#### About this task
Skip the pictures and repeat each line of the data exactly.

#### Data provided
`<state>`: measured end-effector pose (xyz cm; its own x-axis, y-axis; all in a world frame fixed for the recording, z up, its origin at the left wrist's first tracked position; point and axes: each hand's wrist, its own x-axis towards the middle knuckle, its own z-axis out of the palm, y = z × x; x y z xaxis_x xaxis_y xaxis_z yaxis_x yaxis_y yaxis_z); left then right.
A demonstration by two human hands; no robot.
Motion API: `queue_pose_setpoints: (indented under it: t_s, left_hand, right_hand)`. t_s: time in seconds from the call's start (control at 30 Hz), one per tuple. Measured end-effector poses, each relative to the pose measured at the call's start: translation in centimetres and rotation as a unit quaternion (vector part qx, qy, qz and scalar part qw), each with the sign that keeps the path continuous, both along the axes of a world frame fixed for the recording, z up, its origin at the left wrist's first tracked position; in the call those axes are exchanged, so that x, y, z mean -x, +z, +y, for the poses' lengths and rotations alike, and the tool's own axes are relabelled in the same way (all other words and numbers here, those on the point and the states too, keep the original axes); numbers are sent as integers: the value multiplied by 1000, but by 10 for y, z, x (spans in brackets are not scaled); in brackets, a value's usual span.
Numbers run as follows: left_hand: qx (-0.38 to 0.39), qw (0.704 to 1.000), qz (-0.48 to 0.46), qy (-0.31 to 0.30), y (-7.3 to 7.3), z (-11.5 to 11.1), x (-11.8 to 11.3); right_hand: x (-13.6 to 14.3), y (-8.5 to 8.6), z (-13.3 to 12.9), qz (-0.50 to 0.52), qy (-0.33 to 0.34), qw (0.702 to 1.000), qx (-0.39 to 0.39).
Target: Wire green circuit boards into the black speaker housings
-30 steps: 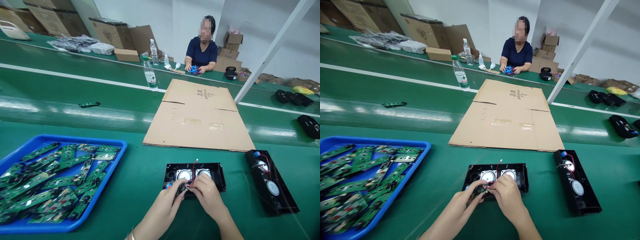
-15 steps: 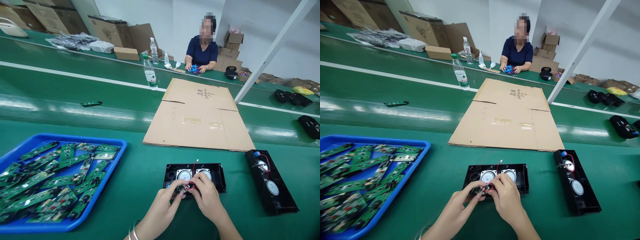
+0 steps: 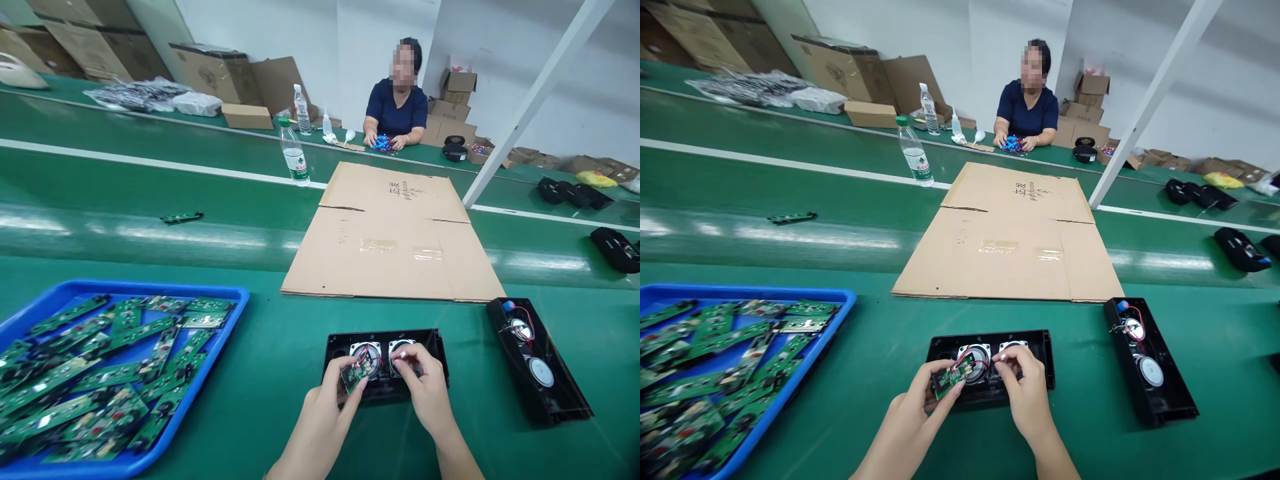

#### Task solution
`<state>`: measured end-effector pose (xyz cm; its own x-axis, y-axis; all in a world frame fixed for the recording, z up, its origin at the left wrist's first tracked position; point and axes: each hand's wrist, its own x-axis towards the middle knuckle, its own z-axis out of the palm, y = z × x; x y z xaxis_x xaxis_y xaxis_z yaxis_x yaxis_y yaxis_z); left then right.
A demonstration by two human hands; no robot.
Motion API: `queue_pose_setpoints: (indented under it: t_s, left_hand, right_hand)`. t_s: time in seconds from the call's start (control at 30 Hz), one per tuple. Measured end-effector poses, each relative to the pose measured at the call's start: translation in centimetres and rotation as a unit quaternion (vector part qx, qy, qz and scalar part qw), each with the sign that keeps the path continuous, both along the axes of a world frame fixed for the recording, z up, its origin at the left wrist's first tracked position; in the call those axes are exchanged, so that x, y, z mean -x, +z, +y, for the poses' lengths and rotations alike, and the tool's own axes are relabelled in the same way (all other words and numbers here, those on the point and the states too, keep the original axes); numbers are sent as integers: the value multiplied by 1000, but by 10 for y, z, x (spans in brackets are not scaled); in brackets, a value's usual span.
Numbers run as follows: left_hand: qx (-0.38 to 0.39), qw (0.704 to 1.000), qz (-0.48 to 0.46), qy (-0.31 to 0.30), y (-7.3 to 7.3), z (-11.5 to 11.1), x (-11.8 to 11.3); right_hand: x (-13.6 to 14.3), y (-8.5 to 8.6), z (-13.3 to 12.9), qz (-0.50 to 0.52), qy (-0.33 to 0.34), qw (0.702 to 1.000), qx (-0.39 to 0.39).
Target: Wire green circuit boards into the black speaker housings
-30 steps: 
-15 steps: 
+0 steps: 

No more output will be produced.